§ **Task statement**
Repeat each entry exactly and drop the pictures.

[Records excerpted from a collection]
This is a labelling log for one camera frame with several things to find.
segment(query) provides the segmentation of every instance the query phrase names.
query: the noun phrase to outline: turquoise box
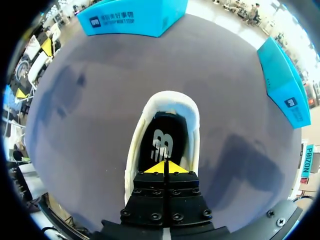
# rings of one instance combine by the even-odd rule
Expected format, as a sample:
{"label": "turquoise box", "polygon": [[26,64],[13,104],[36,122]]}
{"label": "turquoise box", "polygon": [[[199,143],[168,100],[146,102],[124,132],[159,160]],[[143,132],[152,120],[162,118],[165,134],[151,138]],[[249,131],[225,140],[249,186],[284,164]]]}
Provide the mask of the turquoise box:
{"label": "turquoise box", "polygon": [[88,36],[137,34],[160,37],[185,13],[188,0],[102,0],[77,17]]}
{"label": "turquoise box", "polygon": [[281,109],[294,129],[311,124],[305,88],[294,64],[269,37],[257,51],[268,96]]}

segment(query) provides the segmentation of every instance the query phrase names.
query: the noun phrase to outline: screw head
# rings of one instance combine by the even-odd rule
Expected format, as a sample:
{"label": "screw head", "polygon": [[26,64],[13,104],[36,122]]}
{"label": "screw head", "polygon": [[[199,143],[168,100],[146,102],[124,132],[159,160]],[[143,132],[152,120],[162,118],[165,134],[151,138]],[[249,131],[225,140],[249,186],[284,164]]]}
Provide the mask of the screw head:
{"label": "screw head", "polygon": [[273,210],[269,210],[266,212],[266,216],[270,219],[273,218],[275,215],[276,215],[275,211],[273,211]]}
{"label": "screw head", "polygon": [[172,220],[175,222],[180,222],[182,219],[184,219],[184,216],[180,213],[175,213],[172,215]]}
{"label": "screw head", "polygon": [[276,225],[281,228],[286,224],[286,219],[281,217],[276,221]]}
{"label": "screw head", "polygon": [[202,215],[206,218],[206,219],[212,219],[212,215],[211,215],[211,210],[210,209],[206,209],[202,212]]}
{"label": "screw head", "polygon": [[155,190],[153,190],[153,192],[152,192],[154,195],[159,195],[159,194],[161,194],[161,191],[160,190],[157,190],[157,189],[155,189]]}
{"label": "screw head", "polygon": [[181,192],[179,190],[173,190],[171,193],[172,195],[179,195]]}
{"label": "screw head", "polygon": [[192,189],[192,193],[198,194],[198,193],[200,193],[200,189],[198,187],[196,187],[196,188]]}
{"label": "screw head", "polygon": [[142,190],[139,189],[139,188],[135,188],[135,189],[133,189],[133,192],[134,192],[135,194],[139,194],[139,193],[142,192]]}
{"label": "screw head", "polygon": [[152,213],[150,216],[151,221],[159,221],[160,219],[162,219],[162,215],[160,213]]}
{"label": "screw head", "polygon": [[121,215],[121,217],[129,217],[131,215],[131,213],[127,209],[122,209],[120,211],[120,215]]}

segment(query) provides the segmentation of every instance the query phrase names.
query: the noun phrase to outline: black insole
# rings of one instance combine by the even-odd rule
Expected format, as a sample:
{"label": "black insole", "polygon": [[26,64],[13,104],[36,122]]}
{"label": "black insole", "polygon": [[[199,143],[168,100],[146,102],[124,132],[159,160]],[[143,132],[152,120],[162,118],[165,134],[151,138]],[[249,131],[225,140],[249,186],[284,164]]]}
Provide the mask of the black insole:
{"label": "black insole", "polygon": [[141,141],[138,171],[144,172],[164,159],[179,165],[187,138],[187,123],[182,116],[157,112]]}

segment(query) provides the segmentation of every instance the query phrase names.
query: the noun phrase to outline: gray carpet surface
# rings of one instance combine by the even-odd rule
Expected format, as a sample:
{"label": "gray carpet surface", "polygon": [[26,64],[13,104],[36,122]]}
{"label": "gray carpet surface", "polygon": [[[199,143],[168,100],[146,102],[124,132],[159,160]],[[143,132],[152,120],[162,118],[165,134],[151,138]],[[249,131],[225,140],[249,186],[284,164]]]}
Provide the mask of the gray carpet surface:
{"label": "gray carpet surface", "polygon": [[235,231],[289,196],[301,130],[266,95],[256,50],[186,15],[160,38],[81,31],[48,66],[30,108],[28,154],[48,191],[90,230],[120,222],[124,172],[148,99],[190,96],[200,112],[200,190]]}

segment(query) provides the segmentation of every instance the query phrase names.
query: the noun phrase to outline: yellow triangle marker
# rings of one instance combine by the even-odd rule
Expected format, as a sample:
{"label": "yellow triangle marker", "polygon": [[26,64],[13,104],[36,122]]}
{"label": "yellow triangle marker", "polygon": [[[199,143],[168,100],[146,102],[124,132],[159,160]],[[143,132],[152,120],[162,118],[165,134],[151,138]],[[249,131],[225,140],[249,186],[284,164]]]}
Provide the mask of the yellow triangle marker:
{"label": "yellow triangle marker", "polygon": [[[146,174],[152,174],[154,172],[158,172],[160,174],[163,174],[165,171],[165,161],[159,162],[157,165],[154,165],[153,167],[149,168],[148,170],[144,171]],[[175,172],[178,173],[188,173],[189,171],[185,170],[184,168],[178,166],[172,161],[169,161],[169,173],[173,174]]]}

§ **Task response**
This is a labelling log for one camera frame with several things to find.
segment(query) provides the segmentation of every instance the query phrase names.
query: the noun phrase to outline: turquoise box
# rings of one instance combine by the even-odd rule
Expected format, as a sample:
{"label": "turquoise box", "polygon": [[26,64],[13,104],[36,122]]}
{"label": "turquoise box", "polygon": [[[199,143],[168,100],[146,102],[124,132],[159,160]],[[143,132],[152,120],[162,118],[165,134],[151,138]],[[249,131],[225,140],[249,186],[284,164]]]}
Provide the mask of the turquoise box:
{"label": "turquoise box", "polygon": [[88,36],[137,34],[160,37],[185,13],[188,0],[102,0],[77,17]]}
{"label": "turquoise box", "polygon": [[281,109],[294,129],[311,124],[305,88],[294,64],[269,37],[257,51],[268,96]]}

segment(query) provides the segmentation of every instance the query phrase names.
query: the noun phrase to outline: screw head
# rings of one instance combine by the even-odd rule
Expected format, as a sample:
{"label": "screw head", "polygon": [[26,64],[13,104],[36,122]]}
{"label": "screw head", "polygon": [[[199,143],[168,100],[146,102],[124,132],[159,160]],[[143,132],[152,120],[162,118],[165,134],[151,138]],[[249,131],[225,140],[249,186],[284,164]]]}
Provide the mask of the screw head:
{"label": "screw head", "polygon": [[273,210],[269,210],[266,212],[266,216],[270,219],[273,218],[275,215],[276,215],[275,211],[273,211]]}
{"label": "screw head", "polygon": [[172,220],[175,222],[180,222],[182,219],[184,219],[184,216],[180,213],[175,213],[172,215]]}
{"label": "screw head", "polygon": [[276,225],[281,228],[286,224],[286,219],[281,217],[276,221]]}
{"label": "screw head", "polygon": [[202,215],[206,218],[206,219],[212,219],[212,215],[211,215],[211,210],[210,209],[206,209],[202,212]]}
{"label": "screw head", "polygon": [[155,190],[153,190],[153,192],[152,192],[154,195],[159,195],[159,194],[161,194],[161,191],[160,190],[157,190],[157,189],[155,189]]}
{"label": "screw head", "polygon": [[181,192],[179,190],[173,190],[171,193],[172,195],[179,195]]}
{"label": "screw head", "polygon": [[192,189],[192,193],[198,194],[198,193],[200,193],[200,189],[198,187],[196,187],[196,188]]}
{"label": "screw head", "polygon": [[142,190],[139,189],[139,188],[135,188],[135,189],[133,189],[133,192],[134,192],[135,194],[139,194],[139,193],[142,192]]}
{"label": "screw head", "polygon": [[152,213],[150,216],[151,221],[159,221],[160,219],[162,219],[162,215],[160,213]]}
{"label": "screw head", "polygon": [[121,215],[121,217],[129,217],[131,215],[131,213],[127,209],[122,209],[120,211],[120,215]]}

segment(query) provides the segmentation of every instance the query phrase names.
query: the noun phrase to outline: black insole
# rings of one instance combine by the even-odd rule
Expected format, as a sample:
{"label": "black insole", "polygon": [[26,64],[13,104],[36,122]]}
{"label": "black insole", "polygon": [[[199,143],[168,100],[146,102],[124,132],[159,160]],[[143,132],[152,120],[162,118],[165,134],[151,138]],[[249,131],[225,140],[249,186],[284,164]]]}
Provide the mask of the black insole:
{"label": "black insole", "polygon": [[141,141],[138,171],[144,172],[164,159],[179,165],[187,138],[187,123],[182,116],[157,112]]}

segment(query) provides the segmentation of every instance the query phrase names.
query: the noun phrase to outline: gray carpet surface
# rings of one instance combine by the even-odd rule
Expected format, as a sample:
{"label": "gray carpet surface", "polygon": [[26,64],[13,104],[36,122]]}
{"label": "gray carpet surface", "polygon": [[[199,143],[168,100],[146,102],[124,132],[159,160]],[[143,132],[152,120],[162,118],[165,134],[151,138]],[[249,131],[225,140],[249,186],[284,164]]]}
Provide the mask of the gray carpet surface:
{"label": "gray carpet surface", "polygon": [[235,231],[289,196],[301,130],[266,95],[256,50],[186,15],[160,38],[81,31],[48,66],[30,108],[28,154],[48,191],[90,230],[120,222],[124,172],[148,99],[190,96],[200,112],[200,190]]}

segment(query) provides the segmentation of every instance the query phrase names.
query: the noun phrase to outline: yellow triangle marker
# rings of one instance combine by the even-odd rule
Expected format, as a sample:
{"label": "yellow triangle marker", "polygon": [[26,64],[13,104],[36,122]]}
{"label": "yellow triangle marker", "polygon": [[[199,143],[168,100],[146,102],[124,132],[159,160]],[[143,132],[152,120],[162,118],[165,134],[151,138]],[[249,131],[225,140],[249,186],[284,164]]]}
Provide the mask of the yellow triangle marker:
{"label": "yellow triangle marker", "polygon": [[[146,174],[152,174],[154,172],[158,172],[160,174],[163,174],[165,171],[165,161],[159,162],[157,165],[154,165],[153,167],[149,168],[148,170],[144,171]],[[175,172],[178,173],[188,173],[189,171],[185,170],[184,168],[178,166],[172,161],[169,161],[169,173],[173,174]]]}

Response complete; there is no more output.